Arduino cos’è, come funziona e i progetti che puoi fare

L’Italia è un paese di innovatori, non ci mancano le persone creative, né quelle che hanno voglia di fare.
C’è però un aspetto che limita la nostra capacità di innovare e ha che fare con la psicologia : “In Italia ci sono problemi strutturali, indubbiamente – spiega Massimo Banzi, co-fondatore di Arduino – ma si è anche creato un meccanismo psicologico per il quale tutto viene criticato e se qualcuno ha successo bisogna subito trovare i lati negativi. In Italia il successo sembra sempre avvenire a danno di qualcun altro. C’è anche un problema di invecchiamento progressivo della popolazione e questo porta con sé delle paure per il futuro. Non si può avere un ventenne che ha le stesse paure di un settantacinquenne, ma questo sta avvenendo: l’Italia è una nazione che invecchia e stiamo trasferendo sui giovani le paure tipiche di una popolazione anziana”.

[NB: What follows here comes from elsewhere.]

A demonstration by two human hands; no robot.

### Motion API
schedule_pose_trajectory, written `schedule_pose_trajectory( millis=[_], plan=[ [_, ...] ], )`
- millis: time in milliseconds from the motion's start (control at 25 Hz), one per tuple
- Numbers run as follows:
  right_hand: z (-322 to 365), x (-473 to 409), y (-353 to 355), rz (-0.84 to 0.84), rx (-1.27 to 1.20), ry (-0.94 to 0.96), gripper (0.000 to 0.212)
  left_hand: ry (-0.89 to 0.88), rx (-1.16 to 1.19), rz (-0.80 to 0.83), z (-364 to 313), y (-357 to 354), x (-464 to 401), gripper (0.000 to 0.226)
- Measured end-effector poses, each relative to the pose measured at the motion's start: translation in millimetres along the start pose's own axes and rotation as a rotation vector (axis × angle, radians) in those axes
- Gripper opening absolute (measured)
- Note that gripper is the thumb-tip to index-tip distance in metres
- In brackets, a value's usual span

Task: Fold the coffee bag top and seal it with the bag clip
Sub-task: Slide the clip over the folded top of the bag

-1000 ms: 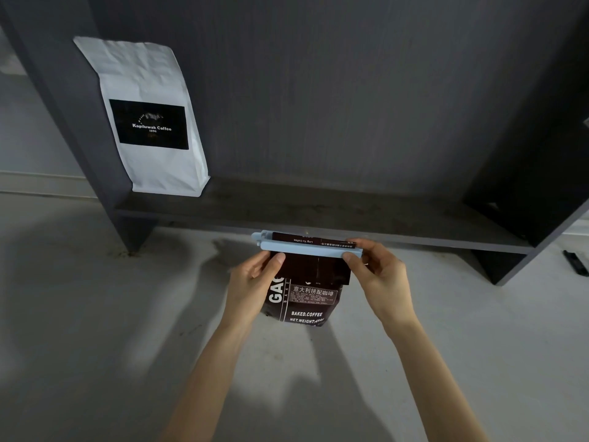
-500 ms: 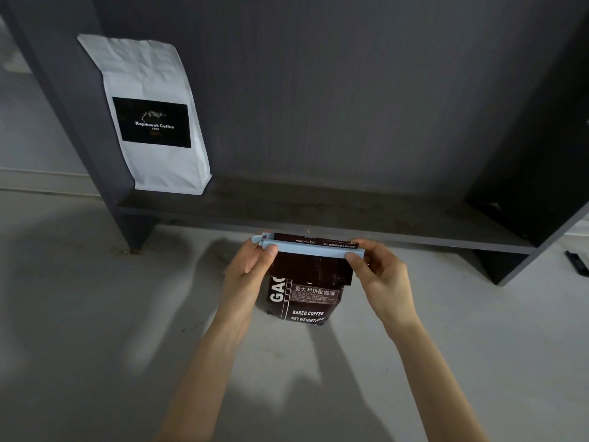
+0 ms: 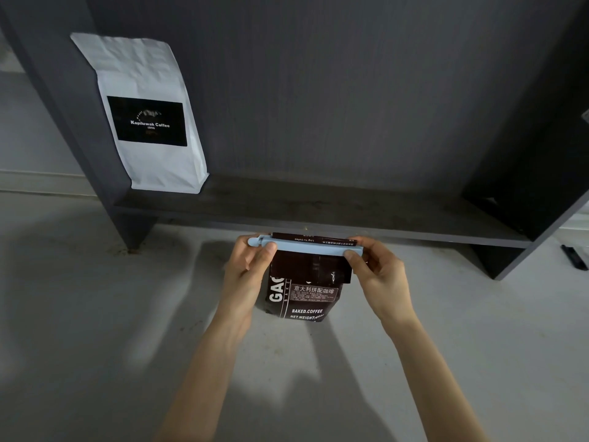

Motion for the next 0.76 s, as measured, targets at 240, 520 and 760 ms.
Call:
schedule_pose_trajectory(
  millis=[240, 520, 760],
  plan=[
    [-2.0, 0.3, -0.8, 0.005, -0.055, -0.019, 0.015, -0.015, -0.022, -0.030, -2.9, -2.1, 1.6, 0.008],
    [0.4, 0.7, -1.8, 0.002, -0.042, 0.000, 0.018, -0.036, -0.041, -0.020, -3.2, -1.3, 1.9, 0.007],
    [-10.6, 7.5, -6.2, 0.000, -0.007, 0.009, 0.033, -0.090, -0.055, 0.078, 0.1, -3.1, 3.9, 0.024]
  ],
)
Point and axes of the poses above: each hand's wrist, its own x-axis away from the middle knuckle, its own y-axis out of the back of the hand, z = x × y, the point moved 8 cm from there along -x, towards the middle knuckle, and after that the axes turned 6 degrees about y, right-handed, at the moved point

Il modello “makers” può essere una soluzione ai limiti strutturali dell’innovazione, perché si adatta molto bene alla realtà economica italiana .
“Se guardiamo alle persone che dopo la Seconda Guerra Mondiale hanno creato aziende di successo, potremmo chiamarli Makers – racconta Banzi – spesso erano persone che non avevano una formazione specifica di ingegneria meccanica, ad esempio, e hanno fatto innovazione nella meccanica”. Inoltre le piattaforme Open Source (fondamento della cultura “maker”) offrono la possibilità di fare ricerca condivisa. Le aziende italiane spesso sono piccole e difficilmente potrebbero permettersi dei grandi dipartimenti di ricerca e sviluppo, ma se gruppi di aziende piccole si mettessero d’accordo e sviluppassero parte del loro prodotto in modalità open source, ciascuna poi potrebbe costruire la propria soluzione su questo nucleo, differenziandosi; allora queste aziende potrebbero coesistere, competere e condividere allo stesso tempo”.

Arduino nasce proprio con questo spirito: quello rendere disponibile al maggior numero di persone la possibilità di innovare attraverso la tecnologia, in ogni campo.
“Noi abbiamo cercato di costruire intorno ad Arduino un sistema di educazione che si basa su ‘cosa vuoi fare tu’. Si parte dal desiderio creativo delle persone e si capisce poi come fare a costruire con la tecnologia ciò che desiderano”.